Return exactly the span of lines that opens with the line containing "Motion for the" and closes with the last line of the data, inclusive.

..............................

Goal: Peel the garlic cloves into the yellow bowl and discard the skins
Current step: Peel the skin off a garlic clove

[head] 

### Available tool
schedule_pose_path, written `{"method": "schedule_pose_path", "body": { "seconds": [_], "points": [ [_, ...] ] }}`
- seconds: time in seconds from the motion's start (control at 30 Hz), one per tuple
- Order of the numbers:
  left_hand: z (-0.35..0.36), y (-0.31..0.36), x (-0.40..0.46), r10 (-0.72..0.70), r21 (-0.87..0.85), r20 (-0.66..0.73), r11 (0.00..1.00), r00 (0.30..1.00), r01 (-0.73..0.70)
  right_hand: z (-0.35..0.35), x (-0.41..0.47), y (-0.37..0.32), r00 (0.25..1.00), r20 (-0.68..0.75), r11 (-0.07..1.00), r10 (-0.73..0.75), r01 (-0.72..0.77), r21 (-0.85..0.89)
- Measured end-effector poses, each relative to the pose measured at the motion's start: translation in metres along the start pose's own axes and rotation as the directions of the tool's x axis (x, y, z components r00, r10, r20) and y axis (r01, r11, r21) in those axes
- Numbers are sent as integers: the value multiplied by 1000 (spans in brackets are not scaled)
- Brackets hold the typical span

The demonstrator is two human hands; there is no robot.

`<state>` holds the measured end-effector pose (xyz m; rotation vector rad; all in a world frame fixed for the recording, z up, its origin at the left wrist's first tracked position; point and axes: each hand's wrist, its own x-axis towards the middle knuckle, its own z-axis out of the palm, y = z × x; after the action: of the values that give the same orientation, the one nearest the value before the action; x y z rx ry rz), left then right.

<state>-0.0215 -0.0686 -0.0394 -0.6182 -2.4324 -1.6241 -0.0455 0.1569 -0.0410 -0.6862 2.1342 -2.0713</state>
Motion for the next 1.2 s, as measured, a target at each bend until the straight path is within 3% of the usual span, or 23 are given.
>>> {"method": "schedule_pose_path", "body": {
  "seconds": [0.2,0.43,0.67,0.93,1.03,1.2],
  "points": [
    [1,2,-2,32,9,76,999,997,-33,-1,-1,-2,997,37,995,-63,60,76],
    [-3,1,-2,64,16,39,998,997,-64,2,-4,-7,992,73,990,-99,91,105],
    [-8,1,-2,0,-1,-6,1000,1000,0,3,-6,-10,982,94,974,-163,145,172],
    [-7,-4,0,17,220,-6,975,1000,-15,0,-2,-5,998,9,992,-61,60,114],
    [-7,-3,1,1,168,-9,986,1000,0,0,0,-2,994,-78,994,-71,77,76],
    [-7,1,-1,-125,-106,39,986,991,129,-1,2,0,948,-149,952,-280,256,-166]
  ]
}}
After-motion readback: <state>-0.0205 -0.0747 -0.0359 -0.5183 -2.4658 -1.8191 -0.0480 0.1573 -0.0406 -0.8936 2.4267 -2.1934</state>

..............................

Solution to the exercise:
Motion for the next 1.2 s, as measured, a target at each bend until the straight path is within 3% of the usual span, or 23 are given.
>>> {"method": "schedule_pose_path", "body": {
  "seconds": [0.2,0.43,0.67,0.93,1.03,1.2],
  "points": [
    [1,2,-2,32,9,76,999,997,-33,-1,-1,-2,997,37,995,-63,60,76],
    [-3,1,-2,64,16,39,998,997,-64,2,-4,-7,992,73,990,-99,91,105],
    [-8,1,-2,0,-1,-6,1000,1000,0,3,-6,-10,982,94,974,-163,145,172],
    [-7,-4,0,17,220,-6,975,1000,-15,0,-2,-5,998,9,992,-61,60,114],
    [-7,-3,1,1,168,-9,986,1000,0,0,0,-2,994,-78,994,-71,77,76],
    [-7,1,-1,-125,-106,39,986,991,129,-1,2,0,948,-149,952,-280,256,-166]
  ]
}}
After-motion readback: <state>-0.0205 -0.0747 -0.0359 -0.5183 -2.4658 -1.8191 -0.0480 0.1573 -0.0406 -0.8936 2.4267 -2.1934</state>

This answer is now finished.